The lines from the start of the records through the one containing "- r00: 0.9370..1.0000" are to be transcribed exactly, and nothing else.

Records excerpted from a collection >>
--- START ---

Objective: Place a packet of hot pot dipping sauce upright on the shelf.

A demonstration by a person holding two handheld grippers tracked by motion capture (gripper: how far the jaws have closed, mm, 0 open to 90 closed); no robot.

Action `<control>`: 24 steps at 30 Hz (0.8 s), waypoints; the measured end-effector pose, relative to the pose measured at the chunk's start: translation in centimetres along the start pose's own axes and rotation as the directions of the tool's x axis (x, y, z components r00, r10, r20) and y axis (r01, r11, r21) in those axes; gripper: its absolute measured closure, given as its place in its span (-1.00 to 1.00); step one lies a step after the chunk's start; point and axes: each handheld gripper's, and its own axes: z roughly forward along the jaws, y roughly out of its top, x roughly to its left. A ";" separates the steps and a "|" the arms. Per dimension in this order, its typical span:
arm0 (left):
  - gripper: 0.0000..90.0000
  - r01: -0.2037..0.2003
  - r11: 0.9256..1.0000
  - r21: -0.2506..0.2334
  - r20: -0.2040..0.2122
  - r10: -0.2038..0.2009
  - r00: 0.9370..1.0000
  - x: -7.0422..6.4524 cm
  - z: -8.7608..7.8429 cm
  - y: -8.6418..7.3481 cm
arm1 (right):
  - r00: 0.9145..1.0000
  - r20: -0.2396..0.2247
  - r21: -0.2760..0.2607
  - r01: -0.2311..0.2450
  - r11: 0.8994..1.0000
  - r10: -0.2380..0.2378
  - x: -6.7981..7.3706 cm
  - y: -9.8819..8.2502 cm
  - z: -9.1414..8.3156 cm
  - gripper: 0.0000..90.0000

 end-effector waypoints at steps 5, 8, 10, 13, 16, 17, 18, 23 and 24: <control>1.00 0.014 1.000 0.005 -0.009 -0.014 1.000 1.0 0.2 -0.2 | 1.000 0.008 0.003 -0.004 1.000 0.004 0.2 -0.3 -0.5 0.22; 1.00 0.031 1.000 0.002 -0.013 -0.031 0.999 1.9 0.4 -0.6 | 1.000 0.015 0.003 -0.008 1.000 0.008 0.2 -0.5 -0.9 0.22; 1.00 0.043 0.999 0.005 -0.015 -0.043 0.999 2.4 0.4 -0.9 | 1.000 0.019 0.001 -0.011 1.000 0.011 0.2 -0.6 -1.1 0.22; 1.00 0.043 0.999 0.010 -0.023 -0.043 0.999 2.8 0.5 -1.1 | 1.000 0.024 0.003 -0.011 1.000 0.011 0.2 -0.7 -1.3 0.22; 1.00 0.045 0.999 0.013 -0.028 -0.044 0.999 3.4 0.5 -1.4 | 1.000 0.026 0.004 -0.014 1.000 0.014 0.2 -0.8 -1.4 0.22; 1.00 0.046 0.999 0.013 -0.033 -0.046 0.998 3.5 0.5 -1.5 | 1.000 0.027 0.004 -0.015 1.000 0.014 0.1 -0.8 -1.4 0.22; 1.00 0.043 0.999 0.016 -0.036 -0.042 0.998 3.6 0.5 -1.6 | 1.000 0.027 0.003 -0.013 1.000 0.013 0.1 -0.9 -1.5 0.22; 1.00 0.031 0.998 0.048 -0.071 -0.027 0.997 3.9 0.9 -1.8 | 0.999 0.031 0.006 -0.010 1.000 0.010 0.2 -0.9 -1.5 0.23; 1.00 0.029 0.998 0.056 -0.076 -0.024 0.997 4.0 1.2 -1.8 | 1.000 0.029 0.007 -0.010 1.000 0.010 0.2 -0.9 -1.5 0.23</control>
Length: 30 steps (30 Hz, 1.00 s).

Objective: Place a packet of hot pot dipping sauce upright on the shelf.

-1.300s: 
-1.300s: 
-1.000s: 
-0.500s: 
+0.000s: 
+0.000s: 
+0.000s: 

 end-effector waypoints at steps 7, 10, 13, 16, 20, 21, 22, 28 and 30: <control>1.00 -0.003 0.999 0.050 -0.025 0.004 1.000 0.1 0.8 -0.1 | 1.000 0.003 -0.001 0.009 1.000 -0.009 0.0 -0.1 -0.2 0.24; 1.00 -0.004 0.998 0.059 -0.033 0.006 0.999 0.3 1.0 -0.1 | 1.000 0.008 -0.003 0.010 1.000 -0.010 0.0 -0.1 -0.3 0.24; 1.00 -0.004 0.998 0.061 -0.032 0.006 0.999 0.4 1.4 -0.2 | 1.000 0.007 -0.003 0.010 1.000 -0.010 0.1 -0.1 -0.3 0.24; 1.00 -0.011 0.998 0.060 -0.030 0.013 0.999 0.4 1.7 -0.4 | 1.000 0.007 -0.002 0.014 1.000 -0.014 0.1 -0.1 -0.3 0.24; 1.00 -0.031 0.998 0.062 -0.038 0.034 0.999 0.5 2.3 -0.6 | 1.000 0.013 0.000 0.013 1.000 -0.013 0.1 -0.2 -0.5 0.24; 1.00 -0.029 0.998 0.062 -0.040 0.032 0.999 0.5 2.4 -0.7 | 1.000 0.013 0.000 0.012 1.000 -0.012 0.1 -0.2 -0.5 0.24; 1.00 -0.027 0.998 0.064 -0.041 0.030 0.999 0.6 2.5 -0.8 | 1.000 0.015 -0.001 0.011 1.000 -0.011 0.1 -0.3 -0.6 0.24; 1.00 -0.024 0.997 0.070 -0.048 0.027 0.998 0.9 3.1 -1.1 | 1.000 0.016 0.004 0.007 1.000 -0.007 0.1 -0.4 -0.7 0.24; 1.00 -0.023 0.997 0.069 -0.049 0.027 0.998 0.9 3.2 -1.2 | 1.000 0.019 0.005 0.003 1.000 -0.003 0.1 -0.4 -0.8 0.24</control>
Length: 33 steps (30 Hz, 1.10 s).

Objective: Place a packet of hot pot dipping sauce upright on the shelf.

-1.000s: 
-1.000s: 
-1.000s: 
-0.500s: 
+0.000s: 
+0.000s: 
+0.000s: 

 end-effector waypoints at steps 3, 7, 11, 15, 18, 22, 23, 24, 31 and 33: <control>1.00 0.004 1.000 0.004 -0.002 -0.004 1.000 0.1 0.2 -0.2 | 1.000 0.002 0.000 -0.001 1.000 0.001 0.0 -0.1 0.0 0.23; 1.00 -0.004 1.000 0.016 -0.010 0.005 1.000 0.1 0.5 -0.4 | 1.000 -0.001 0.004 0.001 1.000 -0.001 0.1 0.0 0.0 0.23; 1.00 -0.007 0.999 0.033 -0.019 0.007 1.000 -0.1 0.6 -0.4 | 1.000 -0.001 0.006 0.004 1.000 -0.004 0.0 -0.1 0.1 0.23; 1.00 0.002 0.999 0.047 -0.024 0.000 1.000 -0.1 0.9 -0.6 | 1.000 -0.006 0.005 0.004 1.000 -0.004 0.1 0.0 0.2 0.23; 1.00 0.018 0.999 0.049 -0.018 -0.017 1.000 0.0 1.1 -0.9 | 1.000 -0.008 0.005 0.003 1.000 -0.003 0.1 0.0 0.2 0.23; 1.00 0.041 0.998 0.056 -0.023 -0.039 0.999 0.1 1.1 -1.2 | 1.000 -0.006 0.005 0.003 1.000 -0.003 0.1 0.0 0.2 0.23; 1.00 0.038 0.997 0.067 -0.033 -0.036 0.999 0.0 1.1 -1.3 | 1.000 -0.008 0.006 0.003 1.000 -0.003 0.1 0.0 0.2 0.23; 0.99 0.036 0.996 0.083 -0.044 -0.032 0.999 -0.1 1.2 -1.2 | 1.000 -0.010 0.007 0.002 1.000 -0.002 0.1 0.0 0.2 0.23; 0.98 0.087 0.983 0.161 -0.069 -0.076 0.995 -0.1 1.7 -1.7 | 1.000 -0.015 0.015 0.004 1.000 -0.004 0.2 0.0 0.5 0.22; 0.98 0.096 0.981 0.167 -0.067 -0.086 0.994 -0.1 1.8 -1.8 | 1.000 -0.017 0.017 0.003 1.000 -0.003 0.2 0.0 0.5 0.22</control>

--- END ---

Solved exercise >>
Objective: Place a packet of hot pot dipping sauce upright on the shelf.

A demonstration by a person holding two handheld grippers tracked by motion capture (gripper: how far the jaws have closed, mm, 0 open to 90 closed); no robot.

Action `<control>`: 24 steps at 30 Hz (0.8 s), waypoints; the measured end-effector pose, relative to the pose measured at the chunk's start: translation in centimetres along the start pose's own axes and rotation as the directions of the tool's x axis (x, y, z components r00, r10, r20) and y axis (r01, r11, r21) in those axes; gripper: its absolute measured closure, given as its place in its span (-1.00 to 1.00); step one lies a step after the chunk's start; point and axes: each handheld gripper's, and its own axes: z roughly forward along the jaws, y roughly out of its top, x roughly to its left. A ";" separates the steps and a "|" the arms. Per dimension in this order, its typical span:
arm0 (left):
  - gripper: 0.0000..90.0000
  - r01: -0.2037..0.2003
  - r11: 0.9256..1.0000
  - r21: -0.2506..0.2334
  - r20: -0.2040..0.2122
  - r10: -0.2038..0.2009
  - r00: 0.9370..1.0000

The output is finished.